## What is needed
Please give again, exactly, every line of the material from the one containing "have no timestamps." to the end, including both of those lines.

## Dataset content
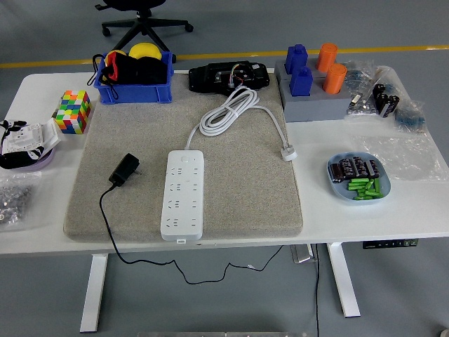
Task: Pull the plug out,throw it away,press the button
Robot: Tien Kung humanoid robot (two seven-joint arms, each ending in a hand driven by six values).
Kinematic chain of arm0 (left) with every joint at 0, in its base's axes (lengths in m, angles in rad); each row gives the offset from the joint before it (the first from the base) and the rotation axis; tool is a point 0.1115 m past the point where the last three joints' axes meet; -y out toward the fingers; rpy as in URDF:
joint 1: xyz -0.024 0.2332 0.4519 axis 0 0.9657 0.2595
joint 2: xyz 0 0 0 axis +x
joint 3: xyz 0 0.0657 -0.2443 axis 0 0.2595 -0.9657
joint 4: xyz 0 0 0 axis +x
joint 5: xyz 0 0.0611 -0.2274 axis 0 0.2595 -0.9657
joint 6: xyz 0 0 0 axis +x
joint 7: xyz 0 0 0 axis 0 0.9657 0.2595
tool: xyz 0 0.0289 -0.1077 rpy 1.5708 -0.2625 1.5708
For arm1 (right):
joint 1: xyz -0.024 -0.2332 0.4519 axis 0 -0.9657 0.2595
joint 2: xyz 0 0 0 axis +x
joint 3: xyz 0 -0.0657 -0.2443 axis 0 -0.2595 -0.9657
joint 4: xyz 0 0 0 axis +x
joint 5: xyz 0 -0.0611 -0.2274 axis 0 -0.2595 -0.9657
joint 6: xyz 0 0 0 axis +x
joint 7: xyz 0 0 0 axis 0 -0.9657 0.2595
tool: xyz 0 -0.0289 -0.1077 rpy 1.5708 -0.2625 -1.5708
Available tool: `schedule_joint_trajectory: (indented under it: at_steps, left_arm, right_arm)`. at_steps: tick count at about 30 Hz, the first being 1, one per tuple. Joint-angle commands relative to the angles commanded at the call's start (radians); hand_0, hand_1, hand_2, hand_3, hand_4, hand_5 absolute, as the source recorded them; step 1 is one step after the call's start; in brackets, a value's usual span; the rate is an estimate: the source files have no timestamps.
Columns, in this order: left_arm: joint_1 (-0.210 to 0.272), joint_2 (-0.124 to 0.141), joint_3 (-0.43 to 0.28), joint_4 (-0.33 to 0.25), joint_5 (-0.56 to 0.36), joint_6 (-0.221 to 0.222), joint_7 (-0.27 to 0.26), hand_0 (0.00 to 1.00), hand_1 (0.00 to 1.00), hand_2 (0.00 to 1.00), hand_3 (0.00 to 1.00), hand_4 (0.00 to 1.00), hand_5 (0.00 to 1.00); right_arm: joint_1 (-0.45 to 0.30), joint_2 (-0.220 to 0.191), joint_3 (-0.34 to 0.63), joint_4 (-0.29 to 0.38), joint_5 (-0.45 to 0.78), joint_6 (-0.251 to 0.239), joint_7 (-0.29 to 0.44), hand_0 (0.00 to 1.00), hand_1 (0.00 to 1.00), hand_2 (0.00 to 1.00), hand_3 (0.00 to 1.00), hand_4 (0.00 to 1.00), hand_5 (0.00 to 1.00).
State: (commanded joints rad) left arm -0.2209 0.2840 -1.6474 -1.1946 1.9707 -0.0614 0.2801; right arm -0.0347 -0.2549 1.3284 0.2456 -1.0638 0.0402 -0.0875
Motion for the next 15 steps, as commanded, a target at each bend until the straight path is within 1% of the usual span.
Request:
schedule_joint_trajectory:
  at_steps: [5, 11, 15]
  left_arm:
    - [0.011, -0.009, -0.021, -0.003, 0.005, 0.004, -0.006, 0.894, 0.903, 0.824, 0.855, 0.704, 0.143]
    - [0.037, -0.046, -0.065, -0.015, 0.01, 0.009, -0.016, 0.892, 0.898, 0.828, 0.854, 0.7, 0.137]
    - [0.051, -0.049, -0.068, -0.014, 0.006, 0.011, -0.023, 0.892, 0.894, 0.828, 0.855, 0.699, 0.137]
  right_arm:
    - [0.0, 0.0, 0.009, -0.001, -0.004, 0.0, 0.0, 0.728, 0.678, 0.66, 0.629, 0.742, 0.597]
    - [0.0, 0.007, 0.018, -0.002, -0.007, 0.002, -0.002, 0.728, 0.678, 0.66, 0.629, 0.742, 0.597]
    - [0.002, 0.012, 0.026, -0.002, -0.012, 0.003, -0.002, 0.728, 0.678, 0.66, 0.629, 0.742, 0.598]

## Reply
Available tool: `schedule_joint_trajectory: (indented under it: at_steps, left_arm, right_arm)`. at_steps: tick count at about 30 Hz, the first being 1, one per tuple. Joint-angle commands relative to the angles commanded at the call's start (radians); hand_0, hand_1, hand_2, hand_3, hand_4, hand_5 absolute, as the source recorded them; step 1 is one step after the call's start; in brackets, a value's usual span; the rate is an estimate: the source files have no timestamps.
Columns, in this order: left_arm: joint_1 (-0.210 to 0.272), joint_2 (-0.124 to 0.141), joint_3 (-0.43 to 0.28), joint_4 (-0.33 to 0.25), joint_5 (-0.56 to 0.36), joint_6 (-0.221 to 0.222), joint_7 (-0.27 to 0.26), hand_0 (0.00 to 1.00), hand_1 (0.00 to 1.00), hand_2 (0.00 to 1.00), hand_3 (0.00 to 1.00), hand_4 (0.00 to 1.00), hand_5 (0.00 to 1.00); right_arm: joint_1 (-0.45 to 0.30), joint_2 (-0.220 to 0.191), joint_3 (-0.34 to 0.63), joint_4 (-0.29 to 0.38), joint_5 (-0.45 to 0.78), joint_6 (-0.251 to 0.239), joint_7 (-0.29 to 0.44), hand_0 (0.00 to 1.00), hand_1 (0.00 to 1.00), hand_2 (0.00 to 1.00), hand_3 (0.00 to 1.00), hand_4 (0.00 to 1.00), hand_5 (0.00 to 1.00).
State: (commanded joints rad) left arm -0.2209 0.2840 -1.6474 -1.1946 1.9707 -0.0614 0.2801; right arm -0.0347 -0.2549 1.3284 0.2456 -1.0638 0.0402 -0.0875
Motion for the next 15 steps, as commanded, a target at each bend until the straight path is within 1% of the usual span.
Request:
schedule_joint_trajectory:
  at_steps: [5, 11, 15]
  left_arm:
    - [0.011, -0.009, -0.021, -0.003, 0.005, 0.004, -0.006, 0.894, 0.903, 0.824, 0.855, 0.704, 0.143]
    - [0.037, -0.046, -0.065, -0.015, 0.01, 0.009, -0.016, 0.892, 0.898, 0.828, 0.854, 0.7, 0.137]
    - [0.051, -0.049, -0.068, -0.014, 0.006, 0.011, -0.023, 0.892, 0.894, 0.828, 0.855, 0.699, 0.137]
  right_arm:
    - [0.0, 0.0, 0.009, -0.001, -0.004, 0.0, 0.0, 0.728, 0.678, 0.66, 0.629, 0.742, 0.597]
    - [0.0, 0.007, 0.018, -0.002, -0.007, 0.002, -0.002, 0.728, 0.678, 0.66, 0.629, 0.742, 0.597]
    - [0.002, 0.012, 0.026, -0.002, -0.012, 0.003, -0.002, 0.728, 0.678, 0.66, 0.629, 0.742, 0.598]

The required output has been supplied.